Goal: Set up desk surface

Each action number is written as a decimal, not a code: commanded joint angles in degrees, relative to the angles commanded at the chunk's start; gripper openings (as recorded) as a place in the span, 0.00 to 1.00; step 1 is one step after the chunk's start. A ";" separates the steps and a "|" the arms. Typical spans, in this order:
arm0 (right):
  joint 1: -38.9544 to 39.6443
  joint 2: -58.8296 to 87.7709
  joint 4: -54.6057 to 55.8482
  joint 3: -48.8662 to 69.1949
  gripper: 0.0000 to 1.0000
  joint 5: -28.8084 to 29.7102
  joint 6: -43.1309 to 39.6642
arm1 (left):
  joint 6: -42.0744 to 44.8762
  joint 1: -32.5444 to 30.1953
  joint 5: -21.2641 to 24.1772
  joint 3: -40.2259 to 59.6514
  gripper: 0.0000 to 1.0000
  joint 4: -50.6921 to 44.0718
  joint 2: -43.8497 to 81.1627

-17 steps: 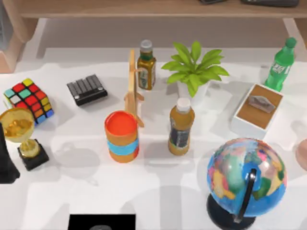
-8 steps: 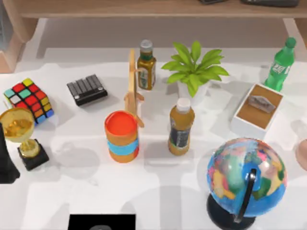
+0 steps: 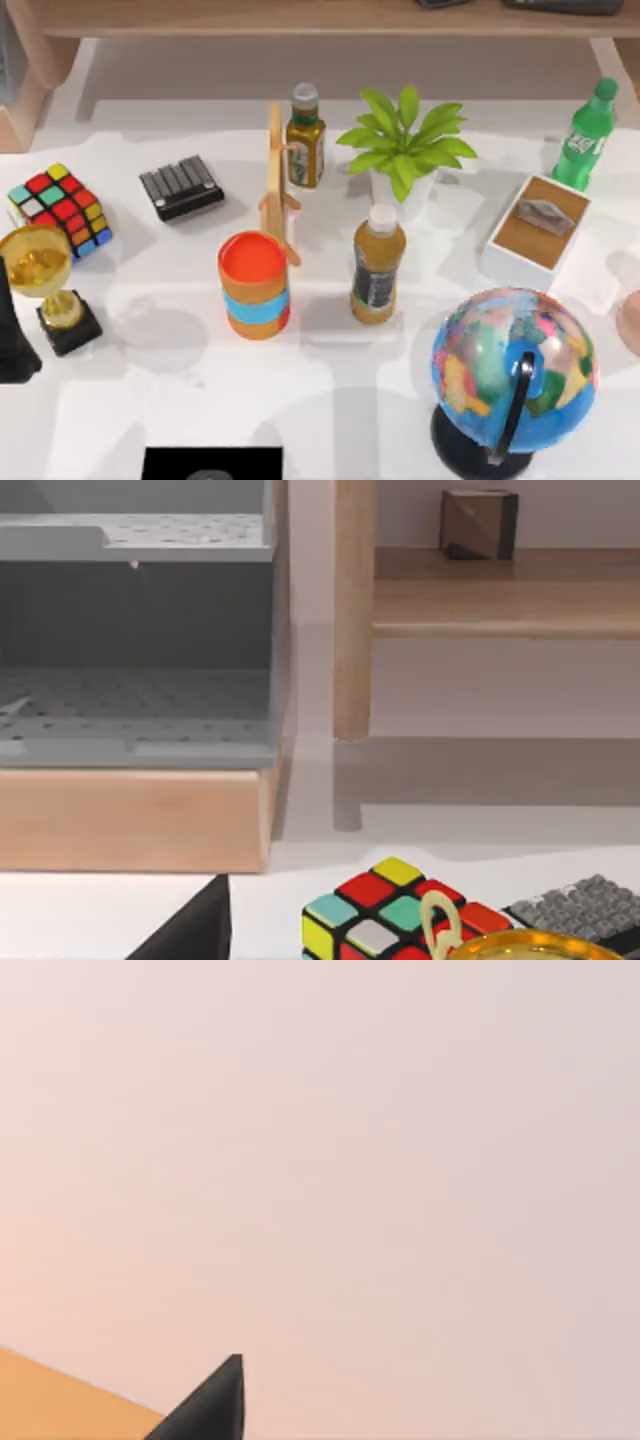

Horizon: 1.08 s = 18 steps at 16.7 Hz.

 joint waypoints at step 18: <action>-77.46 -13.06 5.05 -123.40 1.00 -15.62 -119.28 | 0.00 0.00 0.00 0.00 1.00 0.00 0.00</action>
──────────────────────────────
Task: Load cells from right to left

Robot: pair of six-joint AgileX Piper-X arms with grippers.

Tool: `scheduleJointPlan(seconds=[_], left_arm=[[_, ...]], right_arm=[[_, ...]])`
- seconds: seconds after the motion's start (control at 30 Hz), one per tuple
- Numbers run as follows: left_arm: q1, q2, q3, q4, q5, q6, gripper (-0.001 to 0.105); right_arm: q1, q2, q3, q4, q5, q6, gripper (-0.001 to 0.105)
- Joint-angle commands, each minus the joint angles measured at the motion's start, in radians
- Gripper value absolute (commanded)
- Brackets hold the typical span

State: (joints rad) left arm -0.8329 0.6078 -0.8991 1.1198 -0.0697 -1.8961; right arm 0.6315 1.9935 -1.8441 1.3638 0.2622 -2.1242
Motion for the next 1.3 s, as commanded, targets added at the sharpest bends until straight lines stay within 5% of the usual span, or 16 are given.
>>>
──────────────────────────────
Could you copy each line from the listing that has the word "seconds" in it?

Tool: `scheduleJointPlan(seconds=[_], left_arm=[[_, ...]], right_arm=[[_, ...]])`
- seconds: seconds after the motion's start (control at 30 Hz), one per tuple

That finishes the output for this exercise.